Selon une large étude de Reporterre, après vingt années de financement pour la recherche sur les semences OGM en Afrique, la Fondation des célèbres philanthropes américains ne rencontre pas l’effet escompté. En effet, seuls les OGM originaires des Etats-Unis dans les années 1980 seraient finalement utilisés en culture.
Avec de nombreux rassemblements pro-OGM mobilisés au Kenya et en Ouganda depuis début 2023, Mark Lynas se félicite sur X de cette « première marche en faveur des OGM en Afrique ». De quoi faire sourire lorsque l’on note que ces événements ont été organisés par Weplanet Afrique, cofondé par ce même Mark Lynas. Il s’agit en effet du stratège en communication pour Alliance for Science, organisme dédié à la promotion des OGM en Afrique et financé principalement par la Fondation Bill & Melinda Gates (BMGF), à hauteur de 10 millions de dollars en 2020.
Weplanet, également actif en Europe en pesant sur la législation européenne entourant les nouveaux OGM, permet le rassemblement en Afrique afin de réagir aux différents mouvements anti-OGM qui sévissent dans plusieurs pays.
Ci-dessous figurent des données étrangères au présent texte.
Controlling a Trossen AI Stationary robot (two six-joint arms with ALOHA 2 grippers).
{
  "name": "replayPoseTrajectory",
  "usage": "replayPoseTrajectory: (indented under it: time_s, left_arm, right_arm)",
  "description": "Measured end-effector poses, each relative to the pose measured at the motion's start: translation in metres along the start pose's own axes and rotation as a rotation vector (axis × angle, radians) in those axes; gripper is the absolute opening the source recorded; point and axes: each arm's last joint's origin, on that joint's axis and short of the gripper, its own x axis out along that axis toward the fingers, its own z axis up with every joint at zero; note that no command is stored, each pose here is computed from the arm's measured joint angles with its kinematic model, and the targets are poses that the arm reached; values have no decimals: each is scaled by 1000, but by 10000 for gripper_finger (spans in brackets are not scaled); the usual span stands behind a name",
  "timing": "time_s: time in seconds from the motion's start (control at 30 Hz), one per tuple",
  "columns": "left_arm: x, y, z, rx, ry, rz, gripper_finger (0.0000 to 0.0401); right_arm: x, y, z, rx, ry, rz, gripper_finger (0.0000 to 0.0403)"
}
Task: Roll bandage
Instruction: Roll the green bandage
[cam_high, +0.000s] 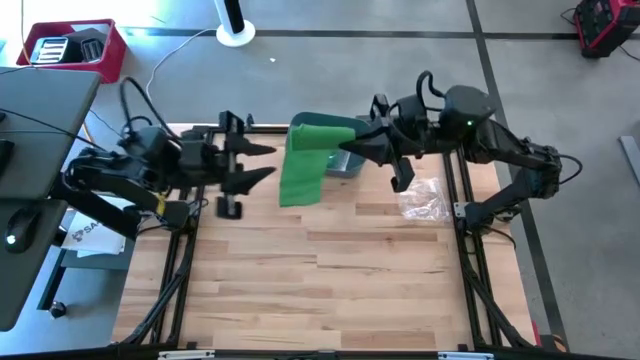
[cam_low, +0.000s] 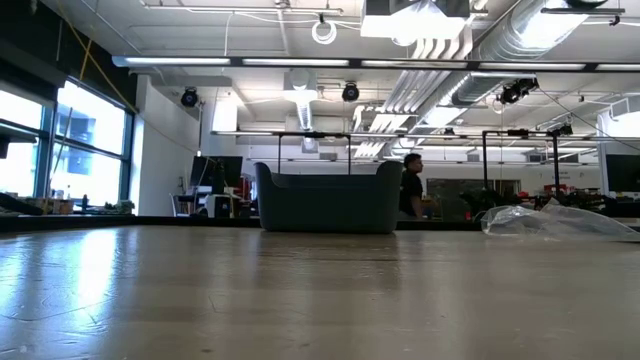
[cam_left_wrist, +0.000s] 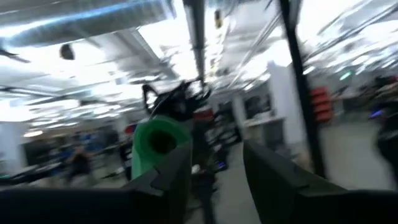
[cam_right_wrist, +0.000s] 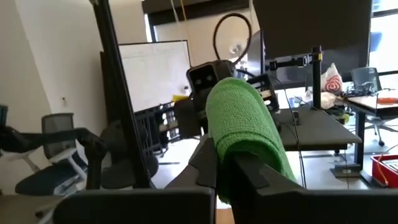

En effet, des décisions gouvernementales favorables aux biotechnologies sont venues mettre le feu aux poudres.
Tandis que les décisions politiques se succèdent depuis 2022 sur la position des pays africains à l’importation et la culture d’OGM, un bilan sur les trente années écoulées serait révélateur. L’Afrique du Sud est la seule à cultiver depuis 1997 des variétés génétiquement modifiées de soja, de maïs et de coton, mais peine à être rejointe par d’autres pays du continent.
Alors, l’aide au développement agricole finance depuis vingt ans des projets aussi bien publics que privés, dans l’idée de développer des semences génétiquement modifiées (GM) plus adaptées au continent. Les acteurs majeurs de ces financements sont notamment la BMGF et l’Agence des États-Unis pour le développement international (Usaid).
Le grand gagnant de ces aides, c’est plus spécifiquement Bayer-Monsanto. Tandis qu’en vingt ans 400 millions de dollars sont allés au financement de recherches pour ces semences à destination du développement agricole africain, 223 millions de dollars viendraient de la seule BMGF. Curieusement, la majorité des recherches financées seraient faites en dehors du continent ou avec un partenaire effectivement extérieur. Ainsi, les financements ne profiteraient pas tant à la recherche africaine qu’à des institutions de recherches occidentales. Ce sont par exemple 43 millions de dollars qui seraient versés par la BMGF à l’université du Michigan. La Fondation africaine pour les technologies agricoles (AATF), développant des partenariats entre la recherche africaine et les firmes biotechs, aurait reversé une large partie de ses financements à Bayer-Monsanto, et serait ainsi son premier bénéficiaire.
Selon l’universitaire Joeva Sean Rock de l’Université de Cambridge, « Les projets sont souvent organisés en fonction de ce qu’une entreprise privée peut offrir — et pas nécessairement de ce dont les agriculteurs africains ont besoin ou veulent — et peuvent donc conduire à des priorités mal adaptées. »
Ce sont alors 60% des projets sur le continent qui seraient abandonnés. Cependant, la chercheuse nuance l’échec de ces recherches en admettant aussi que « la sélection des plantes est délicate, surtout lorsqu’il s’agit de caractères multigéniques, comme c’est le cas pour de nombreux projets de cultures génétiquement modifiées en Afrique. La science n’est tout simplement pas aussi avancée que ne le laisse entendre le battage médiatique ».
Alors, des progrès sont encore nécessaires et la science n’est pas aussi optimale que le voudrait l’imaginaire collectif aujourd’hui. Cependant, ce sont aussi des choix portés sur les investissements qui viennent fausser nos perceptions. Tandis qu’il est possible de communiquer avec une machine dans différentes langues grâce à l’IA, le choix de cultures en terres d’Afrique est encore complexe.